## Your assignment
Set down exactly the lines in the records below that run from the line with "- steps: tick" to the line with "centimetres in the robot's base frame", inclusive, and nothing more.

(Data in this exercise begins)

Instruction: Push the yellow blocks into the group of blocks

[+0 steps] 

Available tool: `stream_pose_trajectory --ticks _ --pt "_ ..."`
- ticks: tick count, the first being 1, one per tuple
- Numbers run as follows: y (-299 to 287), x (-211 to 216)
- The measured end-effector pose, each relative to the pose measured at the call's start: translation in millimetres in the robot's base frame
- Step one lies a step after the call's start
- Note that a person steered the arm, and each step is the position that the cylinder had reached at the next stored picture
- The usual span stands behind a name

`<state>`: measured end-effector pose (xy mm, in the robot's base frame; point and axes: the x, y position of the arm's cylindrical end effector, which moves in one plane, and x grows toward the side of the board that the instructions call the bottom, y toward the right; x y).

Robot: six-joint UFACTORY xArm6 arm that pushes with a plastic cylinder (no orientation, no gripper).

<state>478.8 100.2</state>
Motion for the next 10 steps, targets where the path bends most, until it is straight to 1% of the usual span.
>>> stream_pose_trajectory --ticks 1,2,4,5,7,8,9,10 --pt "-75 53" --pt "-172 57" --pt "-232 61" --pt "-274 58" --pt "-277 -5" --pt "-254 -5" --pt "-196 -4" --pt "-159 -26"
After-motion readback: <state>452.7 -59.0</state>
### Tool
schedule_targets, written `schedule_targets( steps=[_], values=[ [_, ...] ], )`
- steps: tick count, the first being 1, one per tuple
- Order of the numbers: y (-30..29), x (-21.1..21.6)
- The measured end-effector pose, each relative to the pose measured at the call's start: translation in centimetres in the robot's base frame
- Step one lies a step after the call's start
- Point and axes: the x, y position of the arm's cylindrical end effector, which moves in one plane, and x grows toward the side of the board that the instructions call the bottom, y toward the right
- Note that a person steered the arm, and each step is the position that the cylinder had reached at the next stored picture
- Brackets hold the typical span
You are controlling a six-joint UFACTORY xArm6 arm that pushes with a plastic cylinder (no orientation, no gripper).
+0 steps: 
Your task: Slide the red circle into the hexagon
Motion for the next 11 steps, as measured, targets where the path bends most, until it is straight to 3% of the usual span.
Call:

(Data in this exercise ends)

## Solution for this exercise
- steps: tick count, the first being 1, one per tuple
- Order of the numbers: y (-30..29), x (-21.1..21.6)
- The measured end-effector pose, each relative to the pose measured at the call's start: translation in centimetres in the robot's base frame

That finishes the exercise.